Der dunkle Schatten
Das ist ein Satz, ein einziger, Sie müssen viel Geduld haben, bis einmal ein Punkt kommt, der einzige, und ich schreibe diesen unendlich langen Satz, weil ich auf ein Buch hinweisen will, das mich gefesselt hat, es ist ein Buch, das nur 103 Seiten hat, die Bücher dieses Autoren haben immer ungefähr so viele Seiten und auch lange Sätze, die Buchdeckel haben eine Farbe, immer eine andere und sind schlicht gehalten, die Farbe ist diesmal dunkelgrau, und das passt zum Buch, es ist die Farbe zum Thema, über das der Autor schreibt, es ist ein nachdenkliches und eindrückliches Buch, das man in einer Nacht lesen kann und wohl auch lesen wird, weil es einen packt und berührt und nahe geht, und man sich immer auch viele eigene Gedanken macht, es ist, sagt der Autor selber, sein bisher persönlichstes Buch, sehr intim und ganz anders als seine anderen, die auch tiefsinnig, aber immer auch witzig sind, man erfährt in diesem neuen Buch, seinem zwölften, viel über sein eigenes Leben und über das kleine Dorf, in dem er aufgewachsen ist, in der Surselva in Graubünden, Tavanasa heisst das Dorf, und die Menschen in diesem Dorf müssen mit einer schrecklichen Geschichte leben, ein Unglück mit drei Kindern, das passiert ist, bevor der Autor auf der Welt war und das das Dorf sprachlos macht, bis heute, und in diesem Buch nun versucht der Erzähler, der der Autor ist, zu verstehen, was man nie verstehen kann und auf seine Weise zu verarbeiten, und die Menschen, die in Tavanasa heute noch leben, und es sind immer weniger, sind froh, dass jemand, einer von ihnen, diese schreckliche Tragödie zu erzählen versucht, es ist eine Geschichte über den Umgang mit Verlust und das Vergehen der Zeit, wie der Autor sagt, er heisst Arno Camenisch, sein Buch «Der Schatten über dem Dorf».

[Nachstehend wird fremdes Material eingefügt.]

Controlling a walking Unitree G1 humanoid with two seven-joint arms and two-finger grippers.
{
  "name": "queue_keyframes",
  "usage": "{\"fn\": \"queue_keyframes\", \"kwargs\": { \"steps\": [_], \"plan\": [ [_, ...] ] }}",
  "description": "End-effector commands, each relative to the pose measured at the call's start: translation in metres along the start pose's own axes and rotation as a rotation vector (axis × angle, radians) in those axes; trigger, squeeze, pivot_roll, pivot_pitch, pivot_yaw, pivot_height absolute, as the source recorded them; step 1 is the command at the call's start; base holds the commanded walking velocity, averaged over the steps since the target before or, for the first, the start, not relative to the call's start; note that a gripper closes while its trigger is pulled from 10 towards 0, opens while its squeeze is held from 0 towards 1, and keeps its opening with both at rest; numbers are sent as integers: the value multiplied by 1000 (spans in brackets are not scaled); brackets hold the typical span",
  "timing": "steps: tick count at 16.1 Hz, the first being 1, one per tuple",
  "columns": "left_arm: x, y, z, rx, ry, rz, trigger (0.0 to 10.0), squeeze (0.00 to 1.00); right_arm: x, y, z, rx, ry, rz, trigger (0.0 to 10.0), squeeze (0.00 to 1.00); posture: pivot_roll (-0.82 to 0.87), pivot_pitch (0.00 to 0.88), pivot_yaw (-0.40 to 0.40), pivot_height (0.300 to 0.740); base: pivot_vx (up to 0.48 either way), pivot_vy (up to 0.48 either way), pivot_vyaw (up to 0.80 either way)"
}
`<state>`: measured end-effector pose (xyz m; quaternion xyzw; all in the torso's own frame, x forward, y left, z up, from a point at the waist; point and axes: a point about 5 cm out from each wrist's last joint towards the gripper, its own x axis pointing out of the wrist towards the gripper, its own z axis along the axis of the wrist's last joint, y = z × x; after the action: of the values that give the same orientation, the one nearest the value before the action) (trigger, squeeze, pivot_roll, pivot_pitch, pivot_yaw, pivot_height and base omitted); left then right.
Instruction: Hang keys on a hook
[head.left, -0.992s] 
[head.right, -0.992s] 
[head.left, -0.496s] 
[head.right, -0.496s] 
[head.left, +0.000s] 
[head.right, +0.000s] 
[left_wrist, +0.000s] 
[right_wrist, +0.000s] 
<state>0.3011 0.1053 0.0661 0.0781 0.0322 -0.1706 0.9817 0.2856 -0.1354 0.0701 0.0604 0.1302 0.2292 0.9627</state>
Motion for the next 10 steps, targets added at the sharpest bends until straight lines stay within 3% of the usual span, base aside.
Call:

Der Bahnhof von Tavanasa in der Surselva. |
Dieser Satz hat 304 Wörter, genau so viele wie ein einziger Satz von Arno Camenisch hat, der auf den Seiten 72 und 73 im Buch steht, es geht dabei um die Gefühle, die man hat, wenn man das eigene Kind verliert.
Er beginnt so:
«Wie soll man so etwas verstehen, dachte er sich, schaute zum Dorfboden hoch und zum Wald, und wie soll man so etwas überstehen, wenn dein eigenes Kind stirbt, dass man sein Kind nie würde wachsen sehen..."
Es folgen in diesem Satz 269 weitere Wörter. Es ist ein wunderbarer Satz. Der Satz des Buches.
Arno Camenisch: Der Schatten über dem Dorf. Engeler-Verlag, Schupfart 2021. 103 Seiten, Fr. 27.90.